Obviously, I want people who don’t have faulty systems to leave information too, just put N/A for the fault date. This way we would all be able to be a little more enlightened about the problem. One other forum I use has about 12 members with 60gb’s, about 9 of them have broken, now we could all be covered in that 0.5% failure rate but it’s unlikely. I bought a slim, and tried to fix my 60gb myself, the fix worked but it’s unstable so I’m not using it until it’s been professionally repaired (solder replaced with BGA rework station). Also, a console repairer in Ireland (not sure if I can post the address?) fixes about 20-30 60gb’s per week. He charged a friend of mine about £40 minus p&p and his is still working 2/3 months on.
cc_star | 18/09/2009 13:40
Team TSA: Writer
5866 TSA Points | Member since: Forever
Good points
dirtyhabit | 18/09/2009 13:41
Member
1152 TSA Points | Member since: Forever
Good shout, The forum is free to all, Why dont you just start a thread, People will pick up on it and reply , I’m sure.
“build it and they will come”
colossalblue | 18/09/2009 13:44
Team TSA: Editor
1146 TSA Points | Member since: Forever
Absolutely, start a thread in the forum and our moderators will try to ensure that the information is kept in the proper format. We can even let the BBC know about it so that they can use it for any future coverage.

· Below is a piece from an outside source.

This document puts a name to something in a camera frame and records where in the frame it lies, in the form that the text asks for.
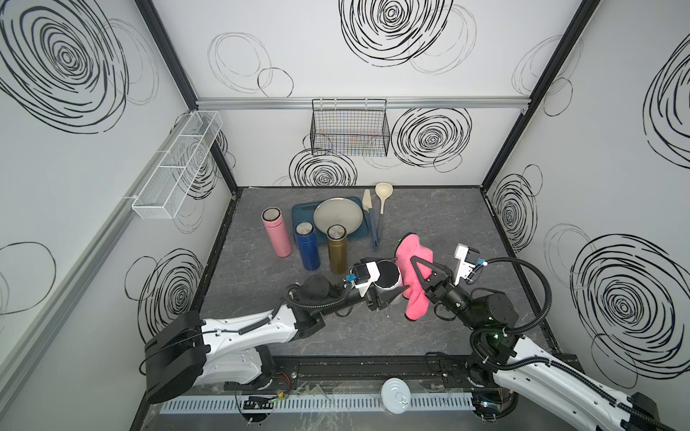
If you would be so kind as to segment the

We can do the research bit better than Watchdog too. Now, how do we go about a TSA licence fee?
Great idea.
DeathByNumbers | 18/09/2009 14:16
Member
343 TSA Points | Member since: Jul 2009
OK, I just made the thread: http://www.thesixthaxis.com/forum/general-chat/ps3-failure-rate-05-or-not/
hopefully, people will use it and I will try and direct people towards it too.
Thanks, I really like TSA’s style!
Demibeard | 18/09/2009 21:18
Member
332 TSA Points | Member since: Aug 2008
@DeathByNumbers
There’s quite a few posts on there, mine too.
mynameisblair | 18/09/2009 13:45
Member
3666 TSA Points | Member since: May 2009
Fantastic letter, read it right through.
Very valid points.
modwyer | 18/09/2009 13:48
Member
226 TSA Points | Member since: Jan 2009
CB, I agree completely. It annoys me that the BBC would produce such a poor report.
Hodgi92 | 18/09/2009 13:50
The Thumb
969 TSA Points | Member since: Forever
Good stuff Cb.
They should pay attention to a letter like that, but probably will not
jtickner1 | 18/09/2009 14:01
Member
64 TSA Points | Member since: Dec 2008
My god. That letter is great.
Watching that video was painful, what a horrible report.
I find it funny how they make a huge deal about losing all their data on their HDD. Take it out, hook it up to PC, problem solved.
It’s almost like the BBC have never heard of the RRoD
Real Gambler | 18/09/2009 14:15
Member
7 TSA Points | Member since: Sep 2009
Not sure what’s the fuss about… Yes it’s a crappy show, but like some crappy web sites, it’s only looking for hits. Like most very bad web site, the more viewer, the better for them. Doesn’t matter what crap they say as long as they get viewer. And like crappy web sites, if the rating is going down, they simply produce another controversial “article” and they are happy.
So get over it everybody. It was a crappy show to start with. Very sorry for you if you just woke up. I’m amazed that Sony is even bothering to answer back.
GamerRiley | 18/09/2009 14:40
Member
274 TSA Points | Member since: Sep 2008
Great letter Cb, I hope you get some sort of reply from Watchdog or even the beeb.
One thing that pissed me off though was Anne Robinson, it was just a big joke to her. All the way through the piece she was just thinking ‘get a life you sad pathetic morons’. She couldn’t help but take the piss out of the three guys cuddling their PS3’s.